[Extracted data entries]
■ ■ ■ ■ ■
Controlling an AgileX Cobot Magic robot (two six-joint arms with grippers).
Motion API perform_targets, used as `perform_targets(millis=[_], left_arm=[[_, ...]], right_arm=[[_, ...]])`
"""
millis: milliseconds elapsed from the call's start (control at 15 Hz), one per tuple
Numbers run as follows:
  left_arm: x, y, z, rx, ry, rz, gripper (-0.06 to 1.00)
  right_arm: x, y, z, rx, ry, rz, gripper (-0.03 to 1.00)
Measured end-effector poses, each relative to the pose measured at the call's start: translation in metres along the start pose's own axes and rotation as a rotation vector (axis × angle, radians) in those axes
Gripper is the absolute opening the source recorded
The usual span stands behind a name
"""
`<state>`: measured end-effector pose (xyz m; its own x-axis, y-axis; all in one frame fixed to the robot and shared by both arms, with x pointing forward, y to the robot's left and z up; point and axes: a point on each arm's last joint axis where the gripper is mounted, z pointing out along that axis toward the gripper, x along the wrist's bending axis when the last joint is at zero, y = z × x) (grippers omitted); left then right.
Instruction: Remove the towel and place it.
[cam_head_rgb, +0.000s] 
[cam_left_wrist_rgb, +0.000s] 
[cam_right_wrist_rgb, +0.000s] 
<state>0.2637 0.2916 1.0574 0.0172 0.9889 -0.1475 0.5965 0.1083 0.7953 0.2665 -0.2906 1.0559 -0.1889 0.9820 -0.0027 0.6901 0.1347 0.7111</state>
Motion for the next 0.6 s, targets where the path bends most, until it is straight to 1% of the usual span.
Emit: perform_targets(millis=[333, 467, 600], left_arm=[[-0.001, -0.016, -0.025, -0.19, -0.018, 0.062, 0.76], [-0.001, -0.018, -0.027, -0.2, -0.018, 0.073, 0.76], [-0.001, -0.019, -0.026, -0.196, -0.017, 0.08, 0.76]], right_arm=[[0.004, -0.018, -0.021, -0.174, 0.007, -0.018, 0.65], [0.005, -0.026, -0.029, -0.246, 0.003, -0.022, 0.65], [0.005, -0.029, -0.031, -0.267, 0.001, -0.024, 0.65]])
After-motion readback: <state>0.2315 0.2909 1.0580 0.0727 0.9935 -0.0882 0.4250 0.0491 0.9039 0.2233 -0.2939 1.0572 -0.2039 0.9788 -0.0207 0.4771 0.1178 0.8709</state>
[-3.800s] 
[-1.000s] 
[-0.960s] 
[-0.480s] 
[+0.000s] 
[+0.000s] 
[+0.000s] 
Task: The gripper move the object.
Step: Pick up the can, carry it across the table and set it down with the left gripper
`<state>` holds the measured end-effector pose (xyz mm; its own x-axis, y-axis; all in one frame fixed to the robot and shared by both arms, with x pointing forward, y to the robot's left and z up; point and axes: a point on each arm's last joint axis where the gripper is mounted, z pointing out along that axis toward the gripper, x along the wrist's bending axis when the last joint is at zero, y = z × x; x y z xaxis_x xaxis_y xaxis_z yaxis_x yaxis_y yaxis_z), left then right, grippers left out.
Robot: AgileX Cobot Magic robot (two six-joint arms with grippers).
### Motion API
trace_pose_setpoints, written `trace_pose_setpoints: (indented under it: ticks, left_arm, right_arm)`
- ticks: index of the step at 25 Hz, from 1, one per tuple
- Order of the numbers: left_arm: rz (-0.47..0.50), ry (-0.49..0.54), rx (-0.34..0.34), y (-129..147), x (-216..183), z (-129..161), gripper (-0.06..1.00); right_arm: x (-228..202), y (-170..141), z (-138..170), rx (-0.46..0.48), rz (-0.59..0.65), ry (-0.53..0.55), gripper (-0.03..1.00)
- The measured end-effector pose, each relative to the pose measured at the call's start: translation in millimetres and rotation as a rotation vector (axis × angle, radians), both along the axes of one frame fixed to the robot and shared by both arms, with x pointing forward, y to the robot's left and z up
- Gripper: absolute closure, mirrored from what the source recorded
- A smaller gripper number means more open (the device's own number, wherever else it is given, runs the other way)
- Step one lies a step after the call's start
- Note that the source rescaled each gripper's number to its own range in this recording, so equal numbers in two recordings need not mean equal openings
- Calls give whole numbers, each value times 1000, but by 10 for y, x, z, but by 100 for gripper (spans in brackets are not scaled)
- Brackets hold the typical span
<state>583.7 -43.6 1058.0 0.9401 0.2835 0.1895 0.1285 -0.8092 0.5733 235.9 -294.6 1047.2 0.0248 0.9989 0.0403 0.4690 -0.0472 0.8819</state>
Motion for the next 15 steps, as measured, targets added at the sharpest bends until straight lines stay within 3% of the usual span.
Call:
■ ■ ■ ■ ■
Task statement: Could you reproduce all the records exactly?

Result of the task:
Controlling an AgileX Cobot Magic robot (two six-joint arms with grippers).
Motion API perform_targets, used as `perform_targets(millis=[_], left_arm=[[_, ...]], right_arm=[[_, ...]])`
"""
millis: milliseconds elapsed from the call's start (control at 15 Hz), one per tuple
Numbers run as follows:
  left_arm: x, y, z, rx, ry, rz, gripper (-0.06 to 1.00)
  right_arm: x, y, z, rx, ry, rz, gripper (-0.03 to 1.00)
Measured end-effector poses, each relative to the pose measured at the call's start: translation in metres along the start pose's own axes and rotation as a rotation vector (axis × angle, radians) in those axes
Gripper is the absolute opening the source recorded
The usual span stands behind a name
"""
`<state>`: measured end-effector pose (xyz m; its own x-axis, y-axis; all in one frame fixed to the robot and shared by both arms, with x pointing forward, y to the robot's left and z up; point and axes: a point on each arm's last joint axis where the gripper is mounted, z pointing out along that axis toward the gripper, x along the wrist's bending axis when the last joint is at zero, y = z × x) (grippers omitted); left then right.
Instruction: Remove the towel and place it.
[cam_head_rgb, +0.000s] 
[cam_left_wrist_rgb, +0.000s] 
[cam_right_wrist_rgb, +0.000s] 
<state>0.2637 0.2916 1.0574 0.0172 0.9889 -0.1475 0.5965 0.1083 0.7953 0.2665 -0.2906 1.0559 -0.1889 0.9820 -0.0027 0.6901 0.1347 0.7111</state>
Motion for the next 0.6 s, targets where the path bends most, until it is straight to 1% of the usual span.
Emit: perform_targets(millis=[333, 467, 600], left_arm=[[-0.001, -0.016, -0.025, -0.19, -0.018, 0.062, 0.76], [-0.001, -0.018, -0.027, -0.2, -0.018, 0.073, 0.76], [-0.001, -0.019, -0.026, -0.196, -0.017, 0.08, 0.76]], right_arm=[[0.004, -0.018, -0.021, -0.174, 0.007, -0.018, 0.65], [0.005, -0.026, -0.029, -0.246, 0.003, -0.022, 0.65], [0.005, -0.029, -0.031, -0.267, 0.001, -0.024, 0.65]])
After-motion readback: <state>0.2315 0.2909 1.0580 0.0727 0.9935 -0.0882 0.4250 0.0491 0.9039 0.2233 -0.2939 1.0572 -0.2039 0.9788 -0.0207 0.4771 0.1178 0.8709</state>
[-3.800s] 
[-1.000s] 
[-0.960s] 
[-0.480s] 
[+0.000s] 
[+0.000s] 
[+0.000s] 
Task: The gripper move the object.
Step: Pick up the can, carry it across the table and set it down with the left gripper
`<state>` holds the measured end-effector pose (xyz mm; its own x-axis, y-axis; all in one frame fixed to the robot and shared by both arms, with x pointing forward, y to the robot's left and z up; point and axes: a point on each arm's last joint axis where the gripper is mounted, z pointing out along that axis toward the gripper, x along the wrist's bending axis when the last joint is at zero, y = z × x; x y z xaxis_x xaxis_y xaxis_z yaxis_x yaxis_y yaxis_z), left then right, grippers left out.
Robot: AgileX Cobot Magic robot (two six-joint arms with grippers).
### Motion API
trace_pose_setpoints, written `trace_pose_setpoints: (indented under it: ticks, left_arm, right_arm)`
- ticks: index of the step at 25 Hz, from 1, one per tuple
- Order of the numbers: left_arm: rz (-0.47..0.50), ry (-0.49..0.54), rx (-0.34..0.34), y (-129..147), x (-216..183), z (-129..161), gripper (-0.06..1.00); right_arm: x (-228..202), y (-170..141), z (-138..170), rx (-0.46..0.48), rz (-0.59..0.65), ry (-0.53..0.55), gripper (-0.03..1.00)
- The measured end-effector pose, each relative to the pose measured at the call's start: translation in millimetres and rotation as a rotation vector (axis × angle, radians), both along the axes of one frame fixed to the robot and shared by both arms, with x pointing forward, y to the robot's left and z up
- Gripper: absolute closure, mirrored from what the source recorded
- A smaller gripper number means more open (the device's own number, wherever else it is given, runs the other way)
- Step one lies a step after the call's start
- Note that the source rescaled each gripper's number to its own range in this recording, so equal numbers in two recordings need not mean equal openings
- Calls give whole numbers, each value times 1000, but by 10 for y, x, z, but by 100 for gripper (spans in brackets are not scaled)
- Brackets hold the typical span
<state>583.7 -43.6 1058.0 0.9401 0.2835 0.1895 0.1285 -0.8092 0.5733 235.9 -294.6 1047.2 0.0248 0.9989 0.0403 0.4690 -0.0472 0.8819</state>
Motion for the next 15 steps, as measured, targets added at the sharpest bends until straight lines stay within 3% of the usual span.
Call:

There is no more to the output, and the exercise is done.